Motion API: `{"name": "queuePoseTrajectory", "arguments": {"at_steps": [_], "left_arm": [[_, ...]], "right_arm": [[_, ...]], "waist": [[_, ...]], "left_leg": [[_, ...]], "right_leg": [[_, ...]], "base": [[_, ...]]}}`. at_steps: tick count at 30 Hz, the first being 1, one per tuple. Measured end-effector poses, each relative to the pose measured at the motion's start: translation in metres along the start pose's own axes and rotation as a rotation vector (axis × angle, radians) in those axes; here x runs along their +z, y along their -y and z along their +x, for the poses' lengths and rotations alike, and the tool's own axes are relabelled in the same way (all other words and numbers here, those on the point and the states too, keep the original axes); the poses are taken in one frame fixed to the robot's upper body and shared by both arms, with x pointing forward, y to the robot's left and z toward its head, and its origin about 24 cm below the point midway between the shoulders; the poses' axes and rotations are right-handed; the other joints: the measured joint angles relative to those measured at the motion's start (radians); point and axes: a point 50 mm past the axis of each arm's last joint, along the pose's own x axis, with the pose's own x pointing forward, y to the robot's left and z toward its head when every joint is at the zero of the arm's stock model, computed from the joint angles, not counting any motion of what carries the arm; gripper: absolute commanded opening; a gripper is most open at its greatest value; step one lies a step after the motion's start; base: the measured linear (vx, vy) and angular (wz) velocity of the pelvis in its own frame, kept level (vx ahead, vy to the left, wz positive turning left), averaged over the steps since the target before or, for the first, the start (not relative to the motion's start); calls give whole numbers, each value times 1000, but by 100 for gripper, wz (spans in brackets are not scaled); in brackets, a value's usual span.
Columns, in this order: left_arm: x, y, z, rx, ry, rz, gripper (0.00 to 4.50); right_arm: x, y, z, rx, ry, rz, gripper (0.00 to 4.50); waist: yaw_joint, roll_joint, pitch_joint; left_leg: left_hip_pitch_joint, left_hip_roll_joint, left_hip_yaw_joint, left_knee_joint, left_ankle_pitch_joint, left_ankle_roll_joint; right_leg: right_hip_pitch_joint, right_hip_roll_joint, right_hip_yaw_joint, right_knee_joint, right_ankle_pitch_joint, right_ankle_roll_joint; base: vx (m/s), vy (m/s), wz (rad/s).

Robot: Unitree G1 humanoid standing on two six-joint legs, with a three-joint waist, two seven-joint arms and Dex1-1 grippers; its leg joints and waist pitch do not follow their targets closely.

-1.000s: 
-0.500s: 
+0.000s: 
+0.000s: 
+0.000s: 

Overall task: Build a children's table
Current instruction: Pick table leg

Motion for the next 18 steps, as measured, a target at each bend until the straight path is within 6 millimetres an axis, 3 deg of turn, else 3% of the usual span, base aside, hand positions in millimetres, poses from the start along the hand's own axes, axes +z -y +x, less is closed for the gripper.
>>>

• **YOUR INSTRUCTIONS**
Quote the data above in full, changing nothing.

• **EXERCISE SOLUTION**
Motion API: `{"name": "queuePoseTrajectory", "arguments": {"at_steps": [_], "left_arm": [[_, ...]], "right_arm": [[_, ...]], "waist": [[_, ...]], "left_leg": [[_, ...]], "right_leg": [[_, ...]], "base": [[_, ...]]}}`. at_steps: tick count at 30 Hz, the first being 1, one per tuple. Measured end-effector poses, each relative to the pose measured at the motion's start: translation in metres along the start pose's own axes and rotation as a rotation vector (axis × angle, radians) in those axes; here x runs along their +z, y along their -y and z along their +x, for the poses' lengths and rotations alike, and the tool's own axes are relabelled in the same way (all other words and numbers here, those on the point and the states too, keep the original axes); the poses are taken in one frame fixed to the robot's upper body and shared by both arms, with x pointing forward, y to the robot's left and z toward its head, and its origin about 24 cm below the point midway between the shoulders; the poses' axes and rotations are right-handed; the other joints: the measured joint angles relative to those measured at the motion's start (radians); point and axes: a point 50 mm past the axis of each arm's last joint, along the pose's own x axis, with the pose's own x pointing forward, y to the robot's left and z toward its head when every joint is at the zero of the arm's stock model, computed from the joint angles, not counting any motion of what carries the arm; gripper: absolute commanded opening; a gripper is most open at its greatest value; step one lies a step after the motion's start; base: the measured linear (vx, vy) and angular (wz) velocity of the pelvis in its own frame, kept level (vx ahead, vy to the left, wz positive turning left), averaged over the steps since the target before or, for the first, the start (not relative to the motion's start); calls give whole numbers, each value times 1000, but by 100 for gripper, wz (spans in brackets are not scaled); in brackets, a value's usual span.
Columns, in this order: left_arm: x, y, z, rx, ry, rz, gripper (0.00 to 4.50); right_arm: x, y, z, rx, ry, rz, gripper (0.00 to 4.50); waist: yaw_joint, roll_joint, pitch_joint; left_leg: left_hip_pitch_joint, left_hip_roll_joint, left_hip_yaw_joint, left_knee_joint, left_ankle_pitch_joint, left_ankle_roll_joint; right_leg: right_hip_pitch_joint, right_hip_roll_joint, right_hip_yaw_joint, right_knee_joint, right_ankle_pitch_joint, right_ankle_roll_joint; base: vx (m/s), vy (m/s), wz (rad/s).

Robot: Unitree G1 humanoid standing on two six-joint legs, with a three-joint waist, two seven-joint arms and Dex1-1 grippers; its leg joints and waist pitch do not follow their targets closely.

-1.000s: 
-0.500s: 
+0.000s: 
+0.000s: 
+0.000s: 

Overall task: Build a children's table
Current instruction: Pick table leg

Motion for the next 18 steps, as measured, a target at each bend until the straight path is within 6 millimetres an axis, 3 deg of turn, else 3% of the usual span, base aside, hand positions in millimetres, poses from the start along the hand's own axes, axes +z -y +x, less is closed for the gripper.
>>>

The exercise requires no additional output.